Der Luzerner Offizier Carl Pfyffer von Altishofen war zu diesem Zeitpunkt gerade auf Heimurlaub und entging so dem Sturm auf die köngliche Residenz. Er sammelte daraufhin Geld, um ein Denkmal für seine gefallenen Kameraden zu errichten. Vor allem konservative und aristokratische Kreise in ganz Europa unterstützen das Ansinnen. Liberale konnten sich mit dem Denkmal – in dem sie eine Verherrlichung des Kampfs für die Monarchie und gegen die Ideale der Französischen Revolution sahen – nicht anfreunden.

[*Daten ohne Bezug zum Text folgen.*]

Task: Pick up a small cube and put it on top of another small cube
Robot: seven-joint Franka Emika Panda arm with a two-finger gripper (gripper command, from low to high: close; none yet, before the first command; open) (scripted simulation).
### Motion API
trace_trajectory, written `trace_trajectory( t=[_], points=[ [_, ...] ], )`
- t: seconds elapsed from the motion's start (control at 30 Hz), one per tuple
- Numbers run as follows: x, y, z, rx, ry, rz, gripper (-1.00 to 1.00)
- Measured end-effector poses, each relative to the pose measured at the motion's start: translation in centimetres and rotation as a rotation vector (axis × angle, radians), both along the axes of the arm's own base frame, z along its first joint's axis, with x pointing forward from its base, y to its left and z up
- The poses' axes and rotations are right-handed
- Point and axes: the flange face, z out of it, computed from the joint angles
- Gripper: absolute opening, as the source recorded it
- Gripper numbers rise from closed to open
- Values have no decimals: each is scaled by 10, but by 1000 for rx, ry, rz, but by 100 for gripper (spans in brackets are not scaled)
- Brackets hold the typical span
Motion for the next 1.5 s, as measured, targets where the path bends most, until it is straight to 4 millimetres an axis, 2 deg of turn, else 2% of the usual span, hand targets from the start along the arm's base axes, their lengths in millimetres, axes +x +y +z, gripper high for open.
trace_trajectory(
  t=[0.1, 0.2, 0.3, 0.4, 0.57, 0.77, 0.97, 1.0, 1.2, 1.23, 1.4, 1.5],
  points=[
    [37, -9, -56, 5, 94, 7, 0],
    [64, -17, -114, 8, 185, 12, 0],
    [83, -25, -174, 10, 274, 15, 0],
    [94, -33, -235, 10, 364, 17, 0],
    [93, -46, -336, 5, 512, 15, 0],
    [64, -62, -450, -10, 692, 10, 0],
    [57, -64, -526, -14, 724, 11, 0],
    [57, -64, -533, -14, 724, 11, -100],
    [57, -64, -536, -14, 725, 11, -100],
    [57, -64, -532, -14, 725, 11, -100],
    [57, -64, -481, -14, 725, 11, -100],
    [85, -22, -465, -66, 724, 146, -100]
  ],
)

Im Lauf der Jahrzehnte wandelte sich aber die Bedeutung des 1821 eingeweihten Denkmals: die Besuchenden faszinierte bald weniger der blutige Hintergrund des Löwen als seine kunstvolle Darstellung. Der amerikanische Schriftsteller Mark Twain bezeichnete ihn 1880 als «das traurigste und bewegendste Stück Stein der Welt.»
Dass das Wasser dem Löwen nicht gut bekommt, zeigte sich schon wenige Jahrzehnte nach der Einweihung des Denkmals. Bereits in den 1850er-Jahren wurde erstmals eine Restaurierung des Denkmals ins Auge gefasst. Ende des 19. Jahrhunderts liess die Stadt Luzern dann einen Stollen ins Gestein hinter dem Löwen treiben, 25 Meter lang, drei Meter hoch. Dieser Stollen soll das Wasser sammeln und stoppen: Wey: «Wenn das Wasser hier hinten reinläuft, ist das gut. Dann läuft es nicht vorne zum Löwen.»

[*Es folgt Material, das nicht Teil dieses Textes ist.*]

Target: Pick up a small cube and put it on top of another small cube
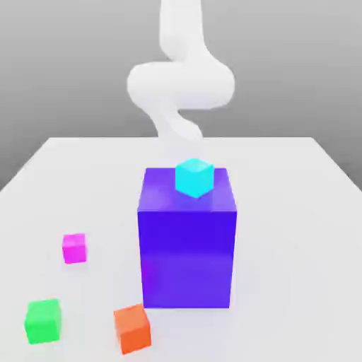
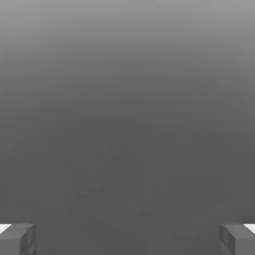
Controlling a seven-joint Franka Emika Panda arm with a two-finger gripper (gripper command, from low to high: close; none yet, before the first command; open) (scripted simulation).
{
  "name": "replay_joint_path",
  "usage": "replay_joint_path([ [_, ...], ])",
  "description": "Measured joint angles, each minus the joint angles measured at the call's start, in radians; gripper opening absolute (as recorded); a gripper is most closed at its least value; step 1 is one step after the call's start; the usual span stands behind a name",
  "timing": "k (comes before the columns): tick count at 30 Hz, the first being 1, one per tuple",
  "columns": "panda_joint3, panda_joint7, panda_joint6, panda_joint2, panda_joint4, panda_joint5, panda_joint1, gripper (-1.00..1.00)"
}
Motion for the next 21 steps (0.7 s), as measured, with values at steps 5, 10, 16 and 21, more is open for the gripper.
replay_joint_path([
  [5,-0.15,-0.183,0.127,0.153,-0.143,-0.054,-0.035,0.0],
  [10,-0.301,-0.373,0.253,0.306,-0.286,-0.101,-0.078,0.0],
  [16,-0.507,-0.655,0.435,0.537,-0.476,-0.141,-0.143,0.0],
  [21,-0.568,-0.923,0.571,0.722,-0.565,-0.001,-0.182,0.0],
])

Der Grundgedanke dieses Entwässerungssystem sei immer noch gut, so Wey. Doch in den letzten Jahren habe sich vorne an der Wand trotzdem immer mal wieder Wasser angestaut. «Das Hauptaugenmerk der aktuellen Sanierung liegt deshalb auf dem Entwässerungssystem». Die Arbeiter versuchen dem Wasser im Fels mehr Abflusswege freizulegen. Dazu wurde ein 3D-Scan des Felsens gemacht: Vitus Wey: «Wir sehen nun, wo die Kluften durchgehen und können das Wasser besser vom Löwen wegleiten.»

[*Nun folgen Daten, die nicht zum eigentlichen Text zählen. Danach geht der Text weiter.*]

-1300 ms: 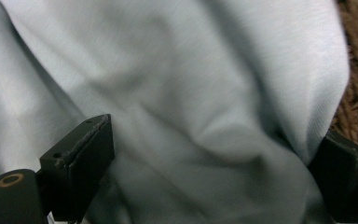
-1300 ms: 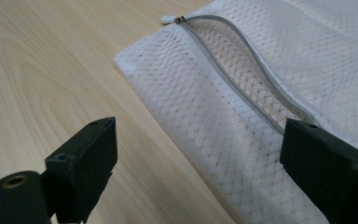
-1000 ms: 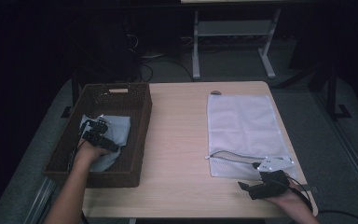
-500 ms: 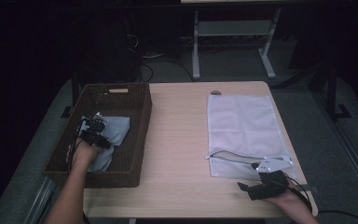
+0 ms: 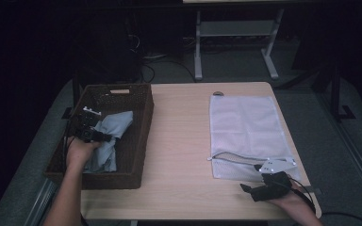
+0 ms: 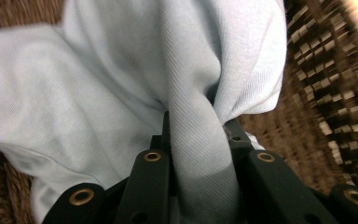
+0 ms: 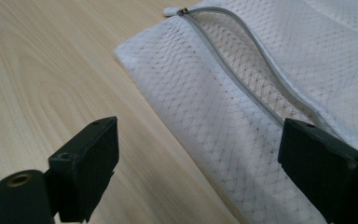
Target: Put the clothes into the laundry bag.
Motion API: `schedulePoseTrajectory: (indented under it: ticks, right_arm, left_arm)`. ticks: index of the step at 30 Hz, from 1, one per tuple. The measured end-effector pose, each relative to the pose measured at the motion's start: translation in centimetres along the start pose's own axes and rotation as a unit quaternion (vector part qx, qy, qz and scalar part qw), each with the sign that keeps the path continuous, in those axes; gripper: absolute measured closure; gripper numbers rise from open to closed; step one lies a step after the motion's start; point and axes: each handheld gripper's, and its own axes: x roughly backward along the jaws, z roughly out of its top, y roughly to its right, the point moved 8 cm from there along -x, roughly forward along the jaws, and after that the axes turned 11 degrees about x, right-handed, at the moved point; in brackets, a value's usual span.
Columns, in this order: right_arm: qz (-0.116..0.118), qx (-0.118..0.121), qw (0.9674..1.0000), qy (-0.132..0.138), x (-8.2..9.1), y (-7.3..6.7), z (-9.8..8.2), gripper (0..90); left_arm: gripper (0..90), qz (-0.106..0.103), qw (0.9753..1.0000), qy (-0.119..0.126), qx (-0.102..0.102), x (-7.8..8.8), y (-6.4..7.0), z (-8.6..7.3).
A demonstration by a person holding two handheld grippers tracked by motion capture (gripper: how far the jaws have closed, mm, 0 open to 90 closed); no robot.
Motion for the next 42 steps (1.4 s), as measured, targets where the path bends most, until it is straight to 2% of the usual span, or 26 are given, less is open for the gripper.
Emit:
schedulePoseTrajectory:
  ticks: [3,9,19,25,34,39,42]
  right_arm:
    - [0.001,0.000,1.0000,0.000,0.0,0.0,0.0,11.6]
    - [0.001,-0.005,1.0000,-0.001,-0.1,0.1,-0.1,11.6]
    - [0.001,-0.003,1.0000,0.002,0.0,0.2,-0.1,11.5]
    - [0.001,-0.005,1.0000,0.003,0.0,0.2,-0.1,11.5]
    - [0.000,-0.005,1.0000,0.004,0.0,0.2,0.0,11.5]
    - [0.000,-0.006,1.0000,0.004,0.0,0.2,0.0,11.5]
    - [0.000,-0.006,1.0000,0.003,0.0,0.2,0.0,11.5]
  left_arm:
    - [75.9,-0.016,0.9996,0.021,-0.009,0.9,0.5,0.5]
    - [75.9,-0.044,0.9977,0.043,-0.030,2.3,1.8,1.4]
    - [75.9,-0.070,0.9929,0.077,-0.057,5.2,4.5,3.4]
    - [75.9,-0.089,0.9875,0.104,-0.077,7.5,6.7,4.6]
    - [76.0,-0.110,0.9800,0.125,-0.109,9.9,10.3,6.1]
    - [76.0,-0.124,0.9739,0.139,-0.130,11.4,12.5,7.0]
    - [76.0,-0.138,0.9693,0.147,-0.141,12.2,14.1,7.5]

Das arme Vieh hat schon viel erlebt.
Der Löwe selbst werde bei dieser Sanierung – nach Möglichkeit – nicht angerührt. Das sei anspruchsvoll: So müsse zum Beispiel gleich hinter dem Löwen in der Nische der Mörtel rausgespitzt werden. Und auch die Inschrift unter dem Löwen werde aufgefrischt.
Sanierung kostet 70'000 Franken
Schaut man auf 200 Jahre Löwendenkmal, hat der Löwe bewegte Zeiten hinter sich. «Das arme Vieh hat schon viel erlebt. Unter anderem fiel im einmal eine Tatze ab. Die Vorderpranke musste mit neuen Steinstücken ersetzt und neu geformt werden.» Und im Jahr 2009 wurde einmal sogar ein Farbanschlag auf den Löwen verübt (siehe Bildergalerie).
Das Löwendenkmal: Publikumsmagnet seit 200 Jahren
Die aktuelle Sanierung kostet rund 70'000 Franken und dauert bis in den Mai. Der verdeckte Löwe und der Teich ohne Wasser dürften für einige enttäuschte Gesichter bei Touristinnen und Touristen sorgen. Das – so Vitus Wey – müsse man in Kauf nehmen.
«Das Wichtigste ist, dass es dem Löwen auch in Zukunft gut geht.» Der Steinbildhauer hat den Löwen nämlich ins Herz geschlossen und ist damit - das zeigen die Millionen von Besucherinnen und Besucher - nicht allein.